Private bankers are having to reposition themselves to win back the confidence of clients following the financial crisis, with changing fee structures and increased allocations to emerging markets featuring in revamped business models, writes Yuri Bender

Private bankers, and the fund houses who try their hardest to enter into “consultative selling” partnerships with wealth management groups, are desperate to regain the trust of private clients which they lost during the crisis and through their exposure to excessive allocations of structured products, money market funds containing rogue, mortgage-backed assets and hedge funds exposed to Madoff and other questionable strategies.
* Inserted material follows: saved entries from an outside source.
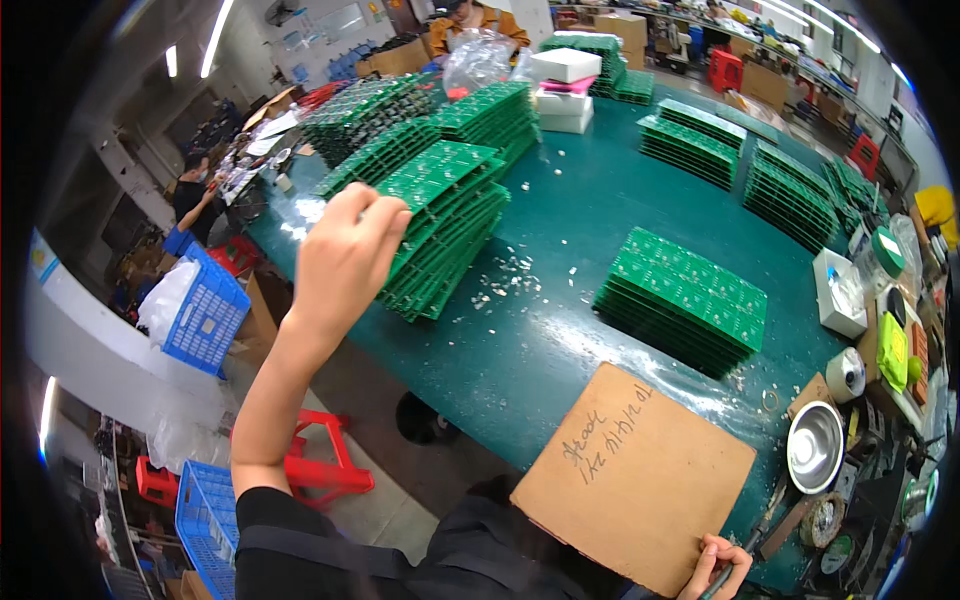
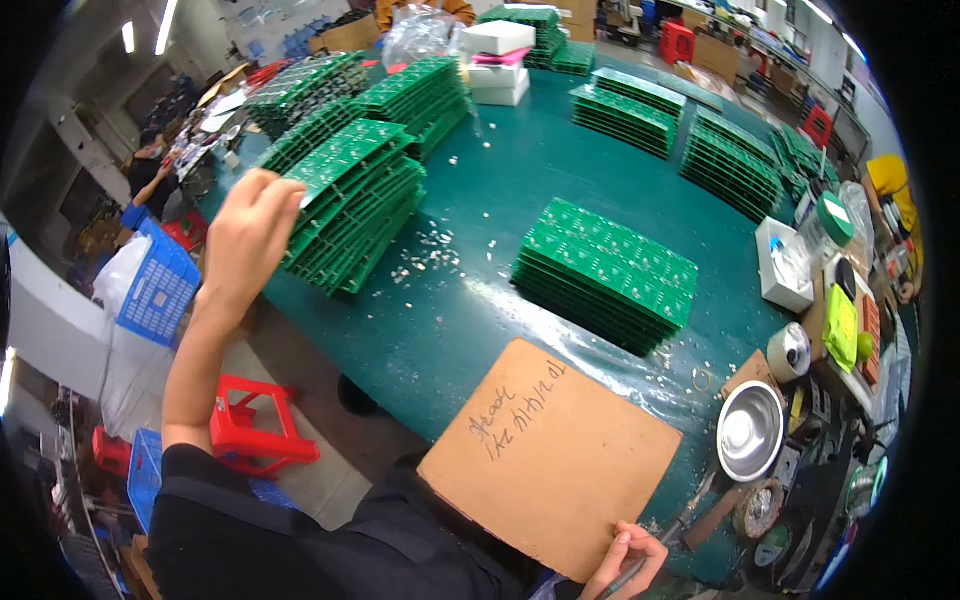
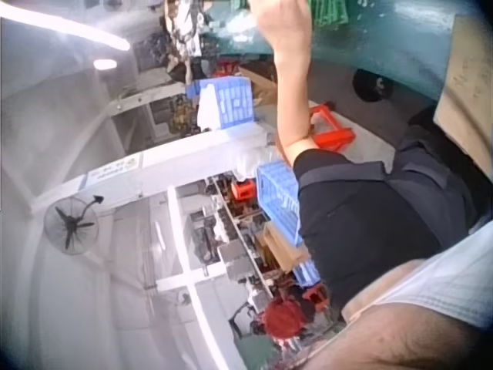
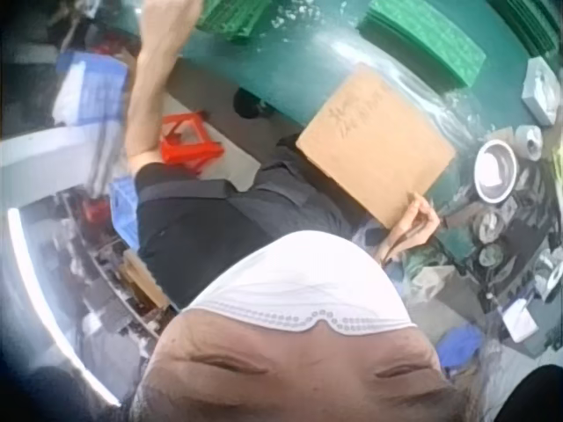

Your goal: The person solders electronic components onto circuit boards using a soldering iron and stacks the circuit boards on the workstation.

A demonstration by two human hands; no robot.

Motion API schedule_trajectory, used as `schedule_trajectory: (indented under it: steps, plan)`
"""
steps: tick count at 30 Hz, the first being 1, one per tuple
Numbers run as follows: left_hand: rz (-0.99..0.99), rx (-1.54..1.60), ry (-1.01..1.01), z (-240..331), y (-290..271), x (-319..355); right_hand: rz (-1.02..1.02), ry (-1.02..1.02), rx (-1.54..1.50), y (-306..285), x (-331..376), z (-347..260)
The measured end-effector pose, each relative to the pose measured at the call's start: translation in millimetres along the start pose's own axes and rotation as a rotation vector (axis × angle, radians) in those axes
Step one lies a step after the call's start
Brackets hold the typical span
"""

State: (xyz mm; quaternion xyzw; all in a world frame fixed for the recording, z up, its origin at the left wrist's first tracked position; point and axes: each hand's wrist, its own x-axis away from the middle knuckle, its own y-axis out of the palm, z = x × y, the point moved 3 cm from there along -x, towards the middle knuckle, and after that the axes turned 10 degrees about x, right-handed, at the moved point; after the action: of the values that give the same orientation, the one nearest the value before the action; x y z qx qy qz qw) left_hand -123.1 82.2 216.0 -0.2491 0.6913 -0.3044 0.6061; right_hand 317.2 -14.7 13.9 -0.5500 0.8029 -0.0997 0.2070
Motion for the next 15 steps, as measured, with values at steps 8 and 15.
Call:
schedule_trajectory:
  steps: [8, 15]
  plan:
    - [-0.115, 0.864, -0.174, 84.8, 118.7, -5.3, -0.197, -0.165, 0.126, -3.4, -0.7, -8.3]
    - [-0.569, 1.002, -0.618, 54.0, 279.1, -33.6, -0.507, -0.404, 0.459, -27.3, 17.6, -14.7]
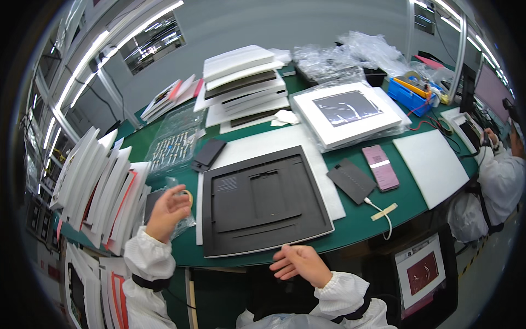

“We are trying to position ourselves as a solution provider, tracking liabilities and arriving at optimal portfolio allocations for our clients,” confirms Leen Meijaard, head of international retail business at BlackRock, which since the purchase of BGI can provide active strategies, exchange traded funds (ETFs), hedge funds and private equity vehicles. Previously, the group had to buy in passive products from external parties, which was a harder case to present to distributors.

Combining strategies

“We can put together combinations of active and passive strategies, where we see a lot of interest right now. It’s a particularly efficient way to get emerging market exposure as quickly as possible,” comments Mr Meijaard.

His team has worked together with several different private banks to develop a model portfolio product using an iShares fund of funds, combining BlackRock’s asset allocation skills with passive exposure to underlying markets. “This is the direction in which the market is going,” says Mr Meiijard.

“It is definitely not a hype,” he adds, talking about the new policy of some private banks, including Holland’s Van Lanschot, to pass on asset manager commission rebates to their clients. He expects other Dutch institutions, including Rabobank to follow suit.

“They are moving to a model where the client pays the bank an advisory fee. Private and retail banks were previously reluctant to use ETFs, as there were no retrocessions attached,” explains Mr Meiijard.

This change to fee structures is part of a major rethink of private banking business models and how sound they are, according to Toby Pittaway, financial services partner at consultancy Oliver Wyman.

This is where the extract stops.